### Work order
Using the data below, return the stretch from the line that contains "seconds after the" through the line that contains "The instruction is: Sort", both included, exactly as it stands and nothing beyond it.

### Data listing
-------

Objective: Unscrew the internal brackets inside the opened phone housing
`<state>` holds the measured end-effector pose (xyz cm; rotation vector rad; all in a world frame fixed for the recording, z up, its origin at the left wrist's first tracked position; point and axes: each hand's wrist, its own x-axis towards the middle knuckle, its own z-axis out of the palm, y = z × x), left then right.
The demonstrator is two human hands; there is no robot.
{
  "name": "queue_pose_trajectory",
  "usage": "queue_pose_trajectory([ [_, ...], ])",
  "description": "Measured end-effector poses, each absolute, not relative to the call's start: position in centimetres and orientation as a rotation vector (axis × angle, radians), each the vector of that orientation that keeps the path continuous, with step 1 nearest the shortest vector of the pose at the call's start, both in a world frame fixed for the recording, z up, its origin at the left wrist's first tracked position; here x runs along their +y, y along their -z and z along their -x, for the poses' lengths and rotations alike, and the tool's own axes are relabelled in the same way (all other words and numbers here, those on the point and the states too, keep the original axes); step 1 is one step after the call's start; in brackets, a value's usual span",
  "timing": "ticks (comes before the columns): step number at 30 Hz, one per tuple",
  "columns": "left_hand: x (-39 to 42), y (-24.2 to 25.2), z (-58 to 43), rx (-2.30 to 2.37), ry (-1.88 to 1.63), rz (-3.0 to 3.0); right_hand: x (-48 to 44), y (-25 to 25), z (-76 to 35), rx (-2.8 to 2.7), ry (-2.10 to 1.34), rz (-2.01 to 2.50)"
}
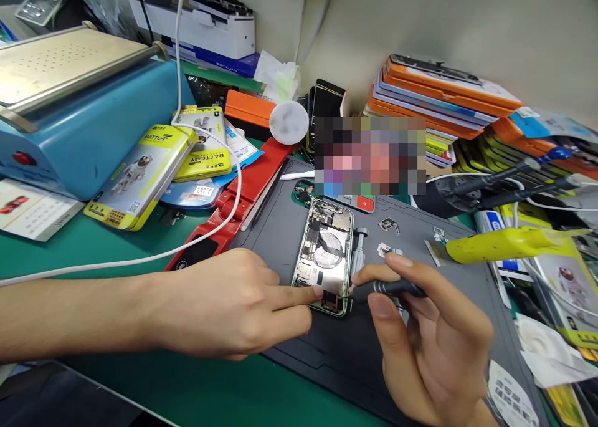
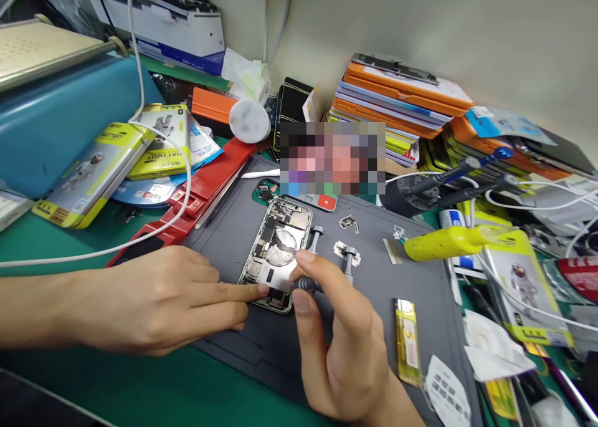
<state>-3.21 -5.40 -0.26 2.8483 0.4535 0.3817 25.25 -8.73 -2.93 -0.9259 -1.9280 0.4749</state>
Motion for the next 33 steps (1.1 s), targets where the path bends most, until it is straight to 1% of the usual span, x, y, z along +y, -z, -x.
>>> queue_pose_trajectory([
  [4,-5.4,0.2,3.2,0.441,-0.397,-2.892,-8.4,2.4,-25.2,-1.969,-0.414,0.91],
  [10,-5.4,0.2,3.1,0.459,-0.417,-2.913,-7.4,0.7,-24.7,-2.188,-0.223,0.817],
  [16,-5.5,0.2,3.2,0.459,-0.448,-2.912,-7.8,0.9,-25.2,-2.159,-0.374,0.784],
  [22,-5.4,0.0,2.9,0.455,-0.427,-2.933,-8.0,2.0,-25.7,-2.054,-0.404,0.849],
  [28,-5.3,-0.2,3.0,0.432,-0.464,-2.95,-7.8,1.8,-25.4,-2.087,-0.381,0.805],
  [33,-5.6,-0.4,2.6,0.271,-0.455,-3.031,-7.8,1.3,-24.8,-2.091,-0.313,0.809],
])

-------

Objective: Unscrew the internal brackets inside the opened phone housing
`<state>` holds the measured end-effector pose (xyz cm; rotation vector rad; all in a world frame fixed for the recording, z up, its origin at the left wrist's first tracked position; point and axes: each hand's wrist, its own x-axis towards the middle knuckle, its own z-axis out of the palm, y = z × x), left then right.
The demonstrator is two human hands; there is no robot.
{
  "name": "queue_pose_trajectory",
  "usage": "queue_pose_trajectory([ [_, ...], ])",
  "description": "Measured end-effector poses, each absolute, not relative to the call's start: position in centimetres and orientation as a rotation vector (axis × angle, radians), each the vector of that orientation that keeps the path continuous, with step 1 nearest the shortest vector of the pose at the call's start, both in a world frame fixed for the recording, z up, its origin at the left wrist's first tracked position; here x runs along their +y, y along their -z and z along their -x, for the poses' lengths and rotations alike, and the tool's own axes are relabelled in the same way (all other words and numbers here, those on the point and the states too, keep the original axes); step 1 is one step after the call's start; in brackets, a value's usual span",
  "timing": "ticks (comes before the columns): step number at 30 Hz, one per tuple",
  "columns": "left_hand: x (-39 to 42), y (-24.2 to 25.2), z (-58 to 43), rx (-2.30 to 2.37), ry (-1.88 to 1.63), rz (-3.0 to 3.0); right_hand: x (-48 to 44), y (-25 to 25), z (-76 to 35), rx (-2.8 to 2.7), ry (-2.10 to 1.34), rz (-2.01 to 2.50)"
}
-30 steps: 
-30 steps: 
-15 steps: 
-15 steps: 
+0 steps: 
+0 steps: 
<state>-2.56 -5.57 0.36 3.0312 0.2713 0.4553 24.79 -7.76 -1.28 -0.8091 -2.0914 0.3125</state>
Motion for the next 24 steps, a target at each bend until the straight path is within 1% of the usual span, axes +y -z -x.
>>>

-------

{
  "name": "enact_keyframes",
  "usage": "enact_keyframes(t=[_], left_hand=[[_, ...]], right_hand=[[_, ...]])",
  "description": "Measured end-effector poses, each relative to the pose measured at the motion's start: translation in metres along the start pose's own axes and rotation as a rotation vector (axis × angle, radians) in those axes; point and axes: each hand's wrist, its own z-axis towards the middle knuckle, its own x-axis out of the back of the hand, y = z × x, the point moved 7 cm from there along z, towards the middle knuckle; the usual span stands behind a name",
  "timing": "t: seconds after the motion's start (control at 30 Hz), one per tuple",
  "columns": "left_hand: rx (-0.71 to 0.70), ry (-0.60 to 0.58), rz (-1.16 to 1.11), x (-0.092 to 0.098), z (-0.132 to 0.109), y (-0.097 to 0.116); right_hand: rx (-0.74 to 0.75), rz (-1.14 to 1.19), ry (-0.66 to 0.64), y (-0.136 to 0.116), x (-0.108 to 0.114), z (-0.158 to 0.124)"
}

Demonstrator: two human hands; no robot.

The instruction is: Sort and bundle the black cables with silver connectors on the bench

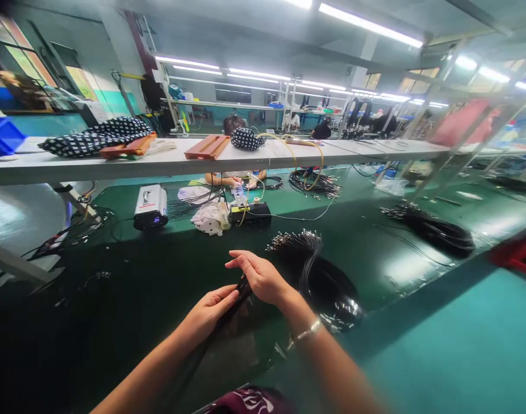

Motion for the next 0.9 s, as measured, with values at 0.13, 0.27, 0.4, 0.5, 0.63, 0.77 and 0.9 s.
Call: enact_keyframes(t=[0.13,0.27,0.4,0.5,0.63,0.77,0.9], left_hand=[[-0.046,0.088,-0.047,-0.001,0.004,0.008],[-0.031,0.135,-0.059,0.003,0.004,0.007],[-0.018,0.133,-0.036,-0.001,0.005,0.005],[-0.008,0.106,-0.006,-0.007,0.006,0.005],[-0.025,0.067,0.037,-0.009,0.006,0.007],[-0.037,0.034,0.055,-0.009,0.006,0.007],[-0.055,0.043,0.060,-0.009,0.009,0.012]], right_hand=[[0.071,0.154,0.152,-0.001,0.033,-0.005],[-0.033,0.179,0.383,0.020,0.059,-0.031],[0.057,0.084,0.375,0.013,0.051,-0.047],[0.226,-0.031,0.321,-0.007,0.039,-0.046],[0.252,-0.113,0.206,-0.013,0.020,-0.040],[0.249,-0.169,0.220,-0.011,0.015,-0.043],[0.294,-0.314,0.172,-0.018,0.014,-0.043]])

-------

### Response area
  "timing": "t: seconds after the motion's start (control at 30 Hz), one per tuple",
  "columns": "left_hand: rx (-0.71 to 0.70), ry (-0.60 to 0.58), rz (-1.16 to 1.11), x (-0.092 to 0.098), z (-0.132 to 0.109), y (-0.097 to 0.116); right_hand: rx (-0.74 to 0.75), rz (-1.14 to 1.19), ry (-0.66 to 0.64), y (-0.136 to 0.116), x (-0.108 to 0.114), z (-0.158 to 0.124)"
}

Demonstrator: two human hands; no robot.

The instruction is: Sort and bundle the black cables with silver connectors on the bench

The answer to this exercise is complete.